## TASK DETAILS:
Read the entries below and pull out each line with the string "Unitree".

## SUPPLIED DATA:
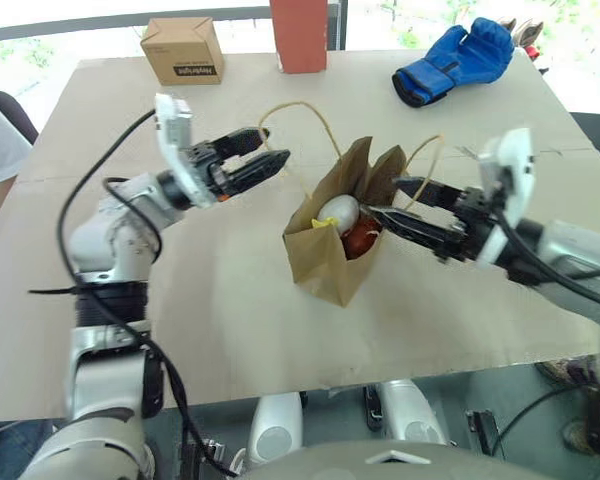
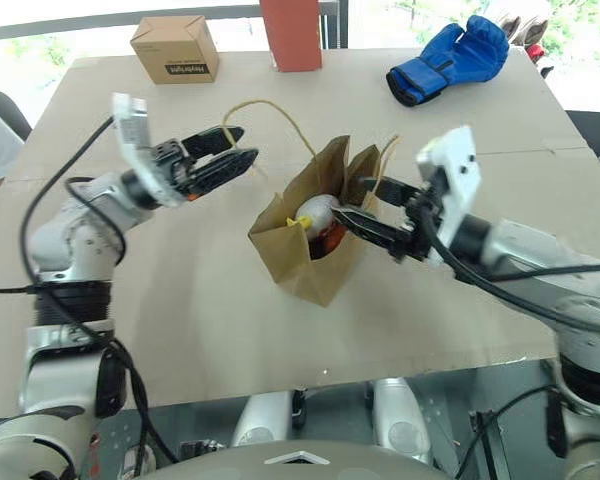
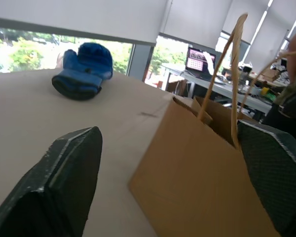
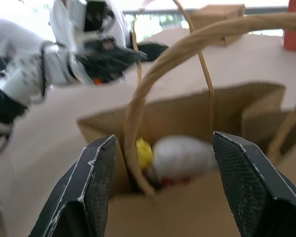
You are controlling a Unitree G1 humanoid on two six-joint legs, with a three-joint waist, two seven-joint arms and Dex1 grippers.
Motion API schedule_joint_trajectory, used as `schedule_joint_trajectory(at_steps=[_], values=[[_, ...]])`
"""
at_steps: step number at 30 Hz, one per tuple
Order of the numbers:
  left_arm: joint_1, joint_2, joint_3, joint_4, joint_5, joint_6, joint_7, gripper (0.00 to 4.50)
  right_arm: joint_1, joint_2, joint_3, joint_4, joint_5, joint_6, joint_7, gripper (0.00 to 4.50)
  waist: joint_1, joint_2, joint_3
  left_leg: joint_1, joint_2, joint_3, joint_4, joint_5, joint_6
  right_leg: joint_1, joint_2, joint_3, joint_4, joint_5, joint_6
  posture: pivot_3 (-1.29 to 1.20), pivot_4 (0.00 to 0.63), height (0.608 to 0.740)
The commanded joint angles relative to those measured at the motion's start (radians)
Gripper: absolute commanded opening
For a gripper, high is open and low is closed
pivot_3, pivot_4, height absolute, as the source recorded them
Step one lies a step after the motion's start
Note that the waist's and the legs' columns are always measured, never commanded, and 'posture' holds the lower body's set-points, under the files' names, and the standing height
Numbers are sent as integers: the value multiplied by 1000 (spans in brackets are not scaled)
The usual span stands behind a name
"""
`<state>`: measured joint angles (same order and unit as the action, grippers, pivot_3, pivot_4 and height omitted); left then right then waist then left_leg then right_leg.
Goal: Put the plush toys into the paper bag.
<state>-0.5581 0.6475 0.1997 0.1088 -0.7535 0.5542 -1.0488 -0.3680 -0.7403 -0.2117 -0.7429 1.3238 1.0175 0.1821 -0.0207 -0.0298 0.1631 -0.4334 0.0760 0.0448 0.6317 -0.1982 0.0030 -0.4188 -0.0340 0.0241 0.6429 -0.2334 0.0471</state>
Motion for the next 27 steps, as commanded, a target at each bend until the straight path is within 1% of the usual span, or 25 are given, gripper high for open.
schedule_joint_trajectory(at_steps=[1,6,8,10,12,13,14,15,18,21,25,27], values=[[109,57,31,-142,-88,82,-97,4442,96,-151,-170,-59,190,-5,36,3052,5,0,0,0,0,0,0,0,0,0,-1,0,0,-1,-1,0,150,740],[236,75,-1,-267,-88,93,-146,4442,256,-264,-276,-84,232,-26,72,3052,12,-2,1,1,-1,0,2,0,0,2,-2,0,-1,-2,-3,0,150,740],[267,68,-11,-304,-89,99,-140,4500,316,-285,-292,-103,196,-26,96,2548,13,-2,1,1,-1,1,2,0,0,2,-3,0,-1,-2,-3,0,150,740],[288,41,-36,-341,-77,90,-111,4500,358,-291,-175,-135,20,-48,137,1748,12,-2,0,1,-1,1,3,0,0,2,-3,0,-1,-2,-3,0,150,740],[310,30,-71,-372,-40,62,-105,4500,318,-204,2,-110,-139,-108,128,768,8,-4,-1,2,-1,1,3,0,0,2,-3,0,-1,-2,-3,0,150,740],[319,23,-82,-388,-32,57,-96,4500,271,-159,118,-87,-252,-153,141,161,8,-3,0,1,-1,1,3,0,0,2,-3,0,-1,-2,-3,0,150,740],[326,17,-91,-404,-26,52,-91,4500,224,-109,216,-57,-351,-194,150,161,1,-3,0,1,-1,1,3,0,0,2,-2,0,-1,-2,-3,0,150,740],[330,12,-97,-414,-20,47,-82,4500,186,-62,284,-25,-418,-218,152,161,-1,-3,0,2,-1,2,3,0,0,1,-1,2,-1,-2,-3,0,150,740],[341,2,-111,-442,9,34,-43,4500,95,83,414,83,-549,-297,178,161,3,-2,0,2,-1,1,3,0,0,0,0,1,0,-2,-3,0,150,740],[360,-17,-127,-480,35,18,6,4500,46,208,485,183,-625,-367,223,161,9,-2,0,1,-1,0,3,0,0,0,0,2,0,-2,-3,0,150,740],[359,-69,-150,-524,99,-12,124,4500,35,305,515,271,-671,-418,288,161,16,-3,0,0,-1,1,3,0,0,1,0,1,-1,-1,-2,0,150,740],[352,-99,-160,-530,162,-40,200,4500,26,344,519,312,-691,-435,309,161,15,-3,0,0,-1,1,3,0,0,2,0,1,0,-1,-2,0,150,740]])
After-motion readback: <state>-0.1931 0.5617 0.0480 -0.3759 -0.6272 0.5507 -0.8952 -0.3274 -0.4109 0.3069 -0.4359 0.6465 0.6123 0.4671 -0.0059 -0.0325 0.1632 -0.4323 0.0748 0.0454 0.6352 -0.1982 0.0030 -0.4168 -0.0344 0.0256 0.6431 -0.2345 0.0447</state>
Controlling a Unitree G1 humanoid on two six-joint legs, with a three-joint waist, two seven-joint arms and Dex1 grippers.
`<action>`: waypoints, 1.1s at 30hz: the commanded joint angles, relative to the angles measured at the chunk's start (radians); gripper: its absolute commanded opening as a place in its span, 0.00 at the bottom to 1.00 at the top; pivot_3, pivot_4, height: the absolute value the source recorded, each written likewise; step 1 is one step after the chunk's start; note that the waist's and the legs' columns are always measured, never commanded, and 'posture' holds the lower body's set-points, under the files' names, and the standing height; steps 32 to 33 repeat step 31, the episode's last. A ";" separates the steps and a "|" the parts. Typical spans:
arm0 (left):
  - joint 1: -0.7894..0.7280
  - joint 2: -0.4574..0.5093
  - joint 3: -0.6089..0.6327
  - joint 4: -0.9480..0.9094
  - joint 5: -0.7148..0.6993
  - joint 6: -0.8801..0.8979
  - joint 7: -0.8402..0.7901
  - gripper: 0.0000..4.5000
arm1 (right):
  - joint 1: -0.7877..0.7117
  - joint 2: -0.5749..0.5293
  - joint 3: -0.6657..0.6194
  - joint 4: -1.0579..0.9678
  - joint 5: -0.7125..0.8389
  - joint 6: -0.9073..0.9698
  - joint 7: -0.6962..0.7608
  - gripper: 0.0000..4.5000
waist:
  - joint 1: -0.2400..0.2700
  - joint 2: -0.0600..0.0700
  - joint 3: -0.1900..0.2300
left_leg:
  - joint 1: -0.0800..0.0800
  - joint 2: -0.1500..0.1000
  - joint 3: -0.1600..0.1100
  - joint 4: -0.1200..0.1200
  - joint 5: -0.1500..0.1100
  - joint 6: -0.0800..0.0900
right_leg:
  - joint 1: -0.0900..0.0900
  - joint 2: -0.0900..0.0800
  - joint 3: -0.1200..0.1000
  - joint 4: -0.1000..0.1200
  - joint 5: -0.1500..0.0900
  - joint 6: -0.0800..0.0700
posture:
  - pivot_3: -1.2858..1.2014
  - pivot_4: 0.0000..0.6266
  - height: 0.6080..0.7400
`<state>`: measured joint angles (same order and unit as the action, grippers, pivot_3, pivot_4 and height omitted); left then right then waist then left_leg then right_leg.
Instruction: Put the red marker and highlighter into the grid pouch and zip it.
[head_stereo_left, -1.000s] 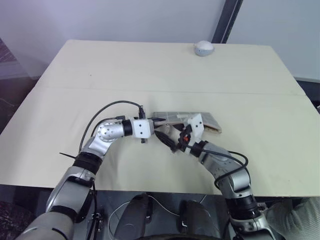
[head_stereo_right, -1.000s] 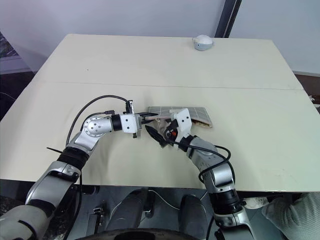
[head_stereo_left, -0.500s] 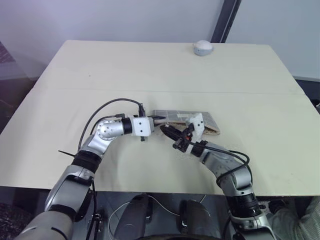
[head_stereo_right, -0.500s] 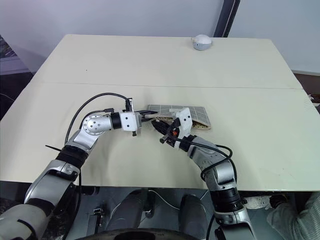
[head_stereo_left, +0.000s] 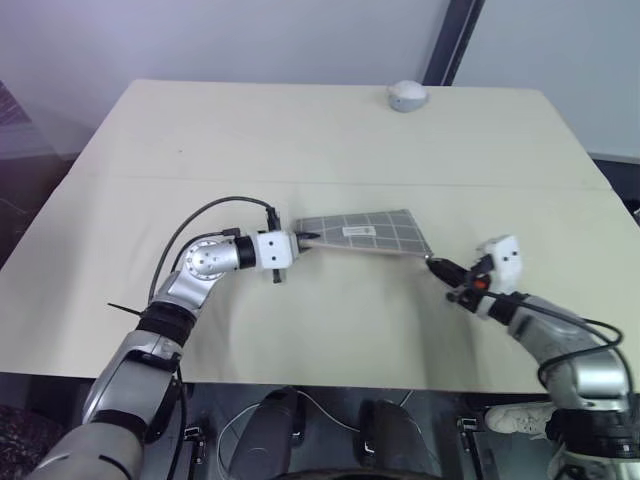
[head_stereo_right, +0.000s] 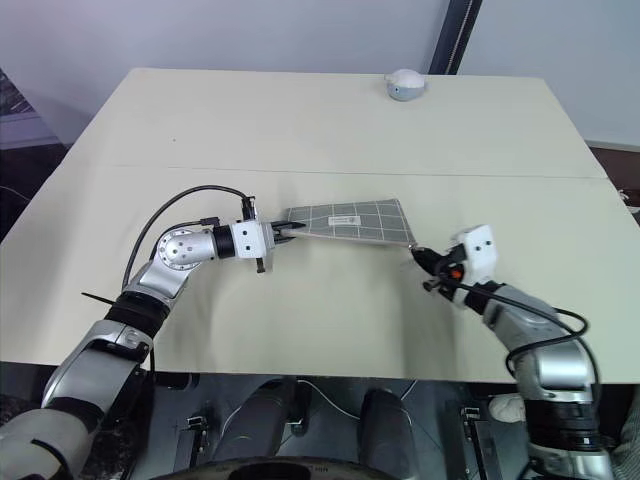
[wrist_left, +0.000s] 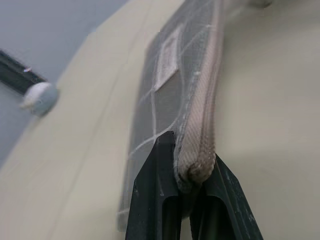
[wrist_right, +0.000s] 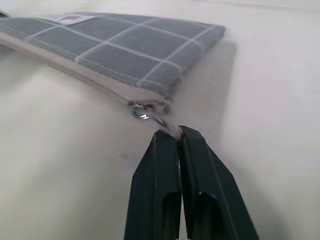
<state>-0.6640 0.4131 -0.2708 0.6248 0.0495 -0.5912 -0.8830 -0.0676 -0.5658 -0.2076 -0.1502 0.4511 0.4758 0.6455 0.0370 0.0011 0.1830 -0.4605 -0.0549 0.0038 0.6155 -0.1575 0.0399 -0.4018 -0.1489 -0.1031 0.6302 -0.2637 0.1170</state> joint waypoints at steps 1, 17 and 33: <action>0.004 0.007 0.080 0.001 -0.140 0.121 -0.084 0.17 | 0.000 -0.010 -0.048 -0.017 0.028 0.023 -0.009 0.15 | -0.002 0.000 0.000 | 0.000 0.000 0.000 0.000 0.000 0.000 | 0.000 0.000 0.000 0.001 0.000 0.000 | 0.52 0.24 1.00; 0.219 0.107 0.324 -0.231 -0.393 0.372 -0.114 1.00 | 0.151 -0.209 -0.206 -0.080 0.028 0.030 0.105 0.99 | 0.002 0.000 0.000 | 0.000 0.001 0.000 0.002 -0.001 0.002 | 0.001 -0.001 0.000 -0.002 0.000 0.000 | 0.52 0.24 1.00; 0.280 0.225 0.481 -0.195 -0.394 0.417 -0.049 1.00 | 0.346 -0.201 -0.392 -0.200 0.082 -0.061 0.228 0.99 | 0.002 0.002 -0.001 | -0.001 0.001 -0.001 -0.004 -0.002 0.001 | -0.002 -0.001 0.007 -0.008 -0.002 -0.004 | 0.52 0.24 1.00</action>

## YOUR SOLUTION:
You are controlling a Unitree G1 humanoid on two six-joint legs, with a three-joint waist, two seven-joint arms and Dex1 grippers.
Controlling a Unitree G1 humanoid on two six-joint legs, with a three-joint waist, two seven-joint arms and Dex1 grippers.

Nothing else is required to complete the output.